■ **DIRECTIONS**: Could you reproduce all of the records exactly?
##### DATA EXTRACTS #####
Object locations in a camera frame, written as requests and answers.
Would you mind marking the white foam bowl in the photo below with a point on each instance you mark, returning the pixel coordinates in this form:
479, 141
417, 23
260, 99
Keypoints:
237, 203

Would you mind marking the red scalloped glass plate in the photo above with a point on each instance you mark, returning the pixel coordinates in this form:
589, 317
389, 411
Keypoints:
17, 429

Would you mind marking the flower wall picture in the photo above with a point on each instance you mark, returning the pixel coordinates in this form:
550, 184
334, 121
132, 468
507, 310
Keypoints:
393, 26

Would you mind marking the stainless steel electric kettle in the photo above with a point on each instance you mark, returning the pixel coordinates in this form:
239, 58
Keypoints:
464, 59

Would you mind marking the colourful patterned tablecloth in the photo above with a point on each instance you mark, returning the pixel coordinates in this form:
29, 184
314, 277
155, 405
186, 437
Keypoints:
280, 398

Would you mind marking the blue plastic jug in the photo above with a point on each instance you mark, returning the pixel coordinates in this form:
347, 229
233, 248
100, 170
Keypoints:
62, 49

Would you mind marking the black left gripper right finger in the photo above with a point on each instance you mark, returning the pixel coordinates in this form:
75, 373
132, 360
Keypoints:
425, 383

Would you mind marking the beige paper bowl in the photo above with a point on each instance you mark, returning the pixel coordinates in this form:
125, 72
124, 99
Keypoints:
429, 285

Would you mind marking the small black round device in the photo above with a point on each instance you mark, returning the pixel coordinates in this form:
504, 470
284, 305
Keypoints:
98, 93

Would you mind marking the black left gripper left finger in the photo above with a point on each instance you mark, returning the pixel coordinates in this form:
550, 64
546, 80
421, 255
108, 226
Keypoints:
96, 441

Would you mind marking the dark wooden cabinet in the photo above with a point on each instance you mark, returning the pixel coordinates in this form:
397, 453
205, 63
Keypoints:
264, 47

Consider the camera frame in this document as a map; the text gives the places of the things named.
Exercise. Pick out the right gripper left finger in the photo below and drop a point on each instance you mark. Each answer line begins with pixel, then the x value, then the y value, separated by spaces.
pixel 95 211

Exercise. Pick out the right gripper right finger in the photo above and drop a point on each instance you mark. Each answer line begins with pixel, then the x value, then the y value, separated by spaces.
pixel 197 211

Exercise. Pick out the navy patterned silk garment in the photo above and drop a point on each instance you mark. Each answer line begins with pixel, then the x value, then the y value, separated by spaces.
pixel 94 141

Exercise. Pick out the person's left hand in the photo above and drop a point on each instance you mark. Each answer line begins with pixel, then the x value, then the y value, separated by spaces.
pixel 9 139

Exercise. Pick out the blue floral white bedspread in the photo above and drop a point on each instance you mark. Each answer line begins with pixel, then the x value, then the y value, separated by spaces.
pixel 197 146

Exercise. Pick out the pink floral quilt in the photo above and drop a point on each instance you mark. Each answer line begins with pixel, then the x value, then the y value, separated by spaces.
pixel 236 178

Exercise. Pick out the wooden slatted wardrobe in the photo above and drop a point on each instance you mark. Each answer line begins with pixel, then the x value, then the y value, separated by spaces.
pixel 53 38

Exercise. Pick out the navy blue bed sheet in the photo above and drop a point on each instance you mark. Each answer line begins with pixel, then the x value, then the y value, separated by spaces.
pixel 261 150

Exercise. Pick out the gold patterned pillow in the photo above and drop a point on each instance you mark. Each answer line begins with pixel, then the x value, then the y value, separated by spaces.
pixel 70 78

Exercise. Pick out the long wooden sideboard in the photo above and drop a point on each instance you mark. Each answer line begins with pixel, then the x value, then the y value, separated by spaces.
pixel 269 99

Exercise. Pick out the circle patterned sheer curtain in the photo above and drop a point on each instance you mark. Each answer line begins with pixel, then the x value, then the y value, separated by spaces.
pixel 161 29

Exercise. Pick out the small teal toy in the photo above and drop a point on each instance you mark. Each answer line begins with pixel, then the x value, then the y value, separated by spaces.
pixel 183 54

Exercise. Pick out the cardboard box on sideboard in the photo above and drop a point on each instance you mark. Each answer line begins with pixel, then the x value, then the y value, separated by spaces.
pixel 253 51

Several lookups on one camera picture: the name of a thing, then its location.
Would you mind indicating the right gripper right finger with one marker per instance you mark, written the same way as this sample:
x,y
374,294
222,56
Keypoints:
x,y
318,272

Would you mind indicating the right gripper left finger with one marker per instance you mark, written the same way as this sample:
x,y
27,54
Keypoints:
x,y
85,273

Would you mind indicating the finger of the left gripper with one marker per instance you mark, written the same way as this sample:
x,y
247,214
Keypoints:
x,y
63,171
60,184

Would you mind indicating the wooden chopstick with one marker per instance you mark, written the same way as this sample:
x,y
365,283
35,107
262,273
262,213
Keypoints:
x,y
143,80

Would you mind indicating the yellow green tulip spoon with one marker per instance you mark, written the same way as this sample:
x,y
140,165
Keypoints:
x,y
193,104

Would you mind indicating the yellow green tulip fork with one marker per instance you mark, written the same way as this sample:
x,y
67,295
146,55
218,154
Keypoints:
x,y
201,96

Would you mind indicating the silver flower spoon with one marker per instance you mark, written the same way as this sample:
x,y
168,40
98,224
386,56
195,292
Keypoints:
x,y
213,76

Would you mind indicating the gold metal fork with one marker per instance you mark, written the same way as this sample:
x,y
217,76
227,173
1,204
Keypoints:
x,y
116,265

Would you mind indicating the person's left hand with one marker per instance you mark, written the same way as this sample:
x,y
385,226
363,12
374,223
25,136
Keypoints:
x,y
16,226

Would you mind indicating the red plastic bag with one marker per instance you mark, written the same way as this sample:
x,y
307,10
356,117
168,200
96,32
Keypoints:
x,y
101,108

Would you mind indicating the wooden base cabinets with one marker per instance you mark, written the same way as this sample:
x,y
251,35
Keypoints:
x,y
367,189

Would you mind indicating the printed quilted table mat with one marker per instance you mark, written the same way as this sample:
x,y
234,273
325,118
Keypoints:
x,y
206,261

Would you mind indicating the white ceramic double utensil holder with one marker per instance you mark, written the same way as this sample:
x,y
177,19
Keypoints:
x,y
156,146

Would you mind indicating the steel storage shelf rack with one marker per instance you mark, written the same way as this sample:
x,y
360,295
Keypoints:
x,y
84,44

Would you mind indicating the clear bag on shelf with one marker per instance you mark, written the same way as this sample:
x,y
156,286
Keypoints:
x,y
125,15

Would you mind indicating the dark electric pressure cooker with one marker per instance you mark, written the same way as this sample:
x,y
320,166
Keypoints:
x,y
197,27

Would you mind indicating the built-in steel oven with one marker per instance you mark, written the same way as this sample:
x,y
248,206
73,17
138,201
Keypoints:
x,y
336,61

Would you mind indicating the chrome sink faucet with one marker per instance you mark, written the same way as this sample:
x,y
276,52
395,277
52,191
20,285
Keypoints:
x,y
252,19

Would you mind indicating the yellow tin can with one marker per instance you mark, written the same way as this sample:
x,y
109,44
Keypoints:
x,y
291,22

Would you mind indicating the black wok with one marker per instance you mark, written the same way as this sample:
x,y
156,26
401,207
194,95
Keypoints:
#####
■ **RESPONSE**:
Object locations in a camera frame, written as requests and answers.
Would you mind marking the white foam bowl in the photo below with a point on each instance you mark, returning the pixel coordinates in this form:
479, 141
417, 23
260, 99
Keypoints:
237, 203

Would you mind marking the red scalloped glass plate in the photo above with a point on each instance you mark, returning the pixel coordinates in this form:
589, 317
389, 411
Keypoints:
17, 429

Would you mind marking the flower wall picture in the photo above with a point on each instance you mark, returning the pixel coordinates in this form:
550, 184
334, 121
132, 468
507, 310
Keypoints:
393, 26

Would you mind marking the stainless steel electric kettle in the photo above with a point on each instance you mark, returning the pixel coordinates in this form:
239, 58
Keypoints:
464, 59

Would you mind marking the colourful patterned tablecloth in the photo above with a point on each instance you mark, returning the pixel coordinates in this form:
29, 184
314, 277
155, 405
186, 437
Keypoints:
280, 398

Would you mind marking the blue plastic jug in the photo above with a point on each instance you mark, returning the pixel coordinates in this form:
347, 229
233, 248
100, 170
Keypoints:
62, 49

Would you mind marking the black left gripper right finger in the photo above with a point on each instance you mark, returning the pixel coordinates in this form:
75, 373
132, 360
Keypoints:
425, 383

Would you mind marking the beige paper bowl in the photo above with a point on each instance you mark, returning the pixel coordinates in this form:
125, 72
124, 99
Keypoints:
429, 285

Would you mind marking the small black round device in the photo above with a point on each instance you mark, returning the pixel coordinates in this form:
504, 470
284, 305
Keypoints:
98, 93

Would you mind marking the black left gripper left finger in the photo above with a point on each instance you mark, returning the pixel coordinates in this form:
550, 64
546, 80
421, 255
108, 226
Keypoints:
96, 441

Would you mind marking the dark wooden cabinet in the photo above with a point on each instance you mark, returning the pixel coordinates in this form:
397, 453
205, 63
Keypoints:
264, 47

Consider the camera frame in this document as a map; the text gives the places of the things named.
Exercise. Pick out the right gripper left finger in the photo below and drop a point on each instance you mark. Each answer line begins with pixel, then the x value, then the y value, separated by spaces.
pixel 95 211

Exercise. Pick out the right gripper right finger in the photo above and drop a point on each instance you mark. Each answer line begins with pixel, then the x value, then the y value, separated by spaces.
pixel 197 211

Exercise. Pick out the navy patterned silk garment in the photo above and drop a point on each instance you mark. Each answer line begins with pixel, then the x value, then the y value, separated by spaces.
pixel 94 141

Exercise. Pick out the person's left hand in the photo above and drop a point on each instance you mark. Each answer line begins with pixel, then the x value, then the y value, separated by spaces.
pixel 9 139

Exercise. Pick out the blue floral white bedspread in the photo above and drop a point on each instance you mark. Each answer line begins with pixel, then the x value, then the y value, separated by spaces.
pixel 197 146

Exercise. Pick out the pink floral quilt in the photo above and drop a point on each instance you mark. Each answer line begins with pixel, then the x value, then the y value, separated by spaces.
pixel 236 178

Exercise. Pick out the wooden slatted wardrobe in the photo above and drop a point on each instance you mark. Each answer line begins with pixel, then the x value, then the y value, separated by spaces.
pixel 53 38

Exercise. Pick out the navy blue bed sheet in the photo above and drop a point on each instance you mark. Each answer line begins with pixel, then the x value, then the y value, separated by spaces.
pixel 261 150

Exercise. Pick out the gold patterned pillow in the photo above and drop a point on each instance you mark. Each answer line begins with pixel, then the x value, then the y value, separated by spaces.
pixel 70 78

Exercise. Pick out the long wooden sideboard in the photo above and drop a point on each instance you mark. Each answer line begins with pixel, then the x value, then the y value, separated by spaces.
pixel 269 99

Exercise. Pick out the circle patterned sheer curtain in the photo above and drop a point on each instance you mark. Each answer line begins with pixel, then the x value, then the y value, separated by spaces.
pixel 161 29

Exercise. Pick out the small teal toy in the photo above and drop a point on each instance you mark. Each answer line begins with pixel, then the x value, then the y value, separated by spaces.
pixel 183 54

Exercise. Pick out the cardboard box on sideboard in the photo above and drop a point on each instance you mark. Each answer line begins with pixel, then the x value, then the y value, separated by spaces.
pixel 253 51

Several lookups on one camera picture: the name of a thing, then its location.
Would you mind indicating the right gripper right finger with one marker per instance you mark, written the same way as this sample:
x,y
374,294
222,56
Keypoints:
x,y
318,272

Would you mind indicating the right gripper left finger with one marker per instance you mark, written the same way as this sample:
x,y
27,54
Keypoints:
x,y
85,273

Would you mind indicating the finger of the left gripper with one marker per instance you mark, written the same way as this sample:
x,y
247,214
Keypoints:
x,y
63,171
60,184

Would you mind indicating the wooden chopstick with one marker per instance you mark, written the same way as this sample:
x,y
365,283
35,107
262,273
262,213
Keypoints:
x,y
143,80

Would you mind indicating the yellow green tulip spoon with one marker per instance you mark, written the same way as this sample:
x,y
140,165
Keypoints:
x,y
193,104

Would you mind indicating the yellow green tulip fork with one marker per instance you mark, written the same way as this sample:
x,y
67,295
146,55
218,154
Keypoints:
x,y
201,96

Would you mind indicating the silver flower spoon with one marker per instance you mark, written the same way as this sample:
x,y
168,40
98,224
386,56
195,292
Keypoints:
x,y
213,76

Would you mind indicating the gold metal fork with one marker per instance you mark, written the same way as this sample:
x,y
217,76
227,173
1,204
Keypoints:
x,y
116,265

Would you mind indicating the person's left hand with one marker per instance you mark, written the same way as this sample:
x,y
385,226
363,12
374,223
25,136
Keypoints:
x,y
16,226

Would you mind indicating the red plastic bag with one marker per instance you mark, written the same way as this sample:
x,y
307,10
356,117
168,200
96,32
Keypoints:
x,y
101,108

Would you mind indicating the wooden base cabinets with one marker per instance you mark, written the same way as this sample:
x,y
251,35
Keypoints:
x,y
367,189

Would you mind indicating the printed quilted table mat with one marker per instance you mark, written the same way as this sample:
x,y
234,273
325,118
Keypoints:
x,y
206,261

Would you mind indicating the white ceramic double utensil holder with one marker per instance you mark, written the same way as this sample:
x,y
177,19
Keypoints:
x,y
156,146

Would you mind indicating the steel storage shelf rack with one marker per instance you mark, written the same way as this sample:
x,y
360,295
Keypoints:
x,y
84,44

Would you mind indicating the clear bag on shelf with one marker per instance you mark, written the same way as this sample:
x,y
156,286
Keypoints:
x,y
125,15

Would you mind indicating the dark electric pressure cooker with one marker per instance you mark, written the same way as this sample:
x,y
320,166
Keypoints:
x,y
197,27

Would you mind indicating the built-in steel oven with one marker per instance you mark, written the same way as this sample:
x,y
248,206
73,17
138,201
Keypoints:
x,y
336,61

Would you mind indicating the chrome sink faucet with one marker per instance you mark, written the same way as this sample:
x,y
276,52
395,277
52,191
20,285
Keypoints:
x,y
252,19

Would you mind indicating the yellow tin can with one marker per instance you mark, written the same way as this sample:
x,y
109,44
Keypoints:
x,y
291,22

Would you mind indicating the black wok with one marker per instance you mark, written the same way as this sample:
x,y
156,26
401,207
194,95
Keypoints:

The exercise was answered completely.